**WHAT TO DO**
Across the whole listing, filter for the string "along" and copy every line that has it.

**AVAILABLE DATA**
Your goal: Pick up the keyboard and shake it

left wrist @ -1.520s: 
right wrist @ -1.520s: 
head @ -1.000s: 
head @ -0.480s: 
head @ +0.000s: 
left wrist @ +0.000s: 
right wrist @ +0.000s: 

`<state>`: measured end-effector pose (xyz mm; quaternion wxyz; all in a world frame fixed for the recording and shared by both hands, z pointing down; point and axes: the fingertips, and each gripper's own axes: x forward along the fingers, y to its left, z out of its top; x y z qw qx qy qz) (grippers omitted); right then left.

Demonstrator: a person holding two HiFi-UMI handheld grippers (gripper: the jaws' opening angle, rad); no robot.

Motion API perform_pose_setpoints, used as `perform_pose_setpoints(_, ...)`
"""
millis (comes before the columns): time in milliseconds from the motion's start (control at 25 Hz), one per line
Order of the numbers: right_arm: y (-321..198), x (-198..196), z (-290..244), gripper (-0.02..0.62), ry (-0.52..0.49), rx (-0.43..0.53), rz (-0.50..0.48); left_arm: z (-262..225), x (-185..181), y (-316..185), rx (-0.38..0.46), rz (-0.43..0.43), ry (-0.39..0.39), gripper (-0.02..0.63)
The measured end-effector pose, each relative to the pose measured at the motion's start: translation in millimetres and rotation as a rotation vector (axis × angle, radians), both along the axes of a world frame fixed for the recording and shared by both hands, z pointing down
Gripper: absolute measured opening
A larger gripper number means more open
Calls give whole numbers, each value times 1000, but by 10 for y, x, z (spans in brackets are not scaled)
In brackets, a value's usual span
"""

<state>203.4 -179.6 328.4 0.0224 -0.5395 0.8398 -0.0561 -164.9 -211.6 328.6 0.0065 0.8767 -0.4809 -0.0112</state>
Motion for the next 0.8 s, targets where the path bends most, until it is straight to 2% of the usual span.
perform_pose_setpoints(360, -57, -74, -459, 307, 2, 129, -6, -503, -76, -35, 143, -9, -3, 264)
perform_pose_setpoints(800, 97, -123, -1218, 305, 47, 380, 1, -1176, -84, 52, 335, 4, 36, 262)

**SOLUTION**
`<state>`: measured end-effector pose (xyz mm; quaternion wxyz; all in a world frame fixed for the recording and shared by both hands, z pointing down; point and axes: the fingertips, and each gripper's own axes: x forward along the fingers, y to its left, z out of its top; x y z qw qx qy qz) (grippers omitted); right then left.
The measured end-effector pose, each relative to the pose measured at the motion's start: translation in millimetres and rotation as a rotation vector (axis × angle, radians), both along the axes of a world frame fixed for the recording and shared by both hands, z pointing down

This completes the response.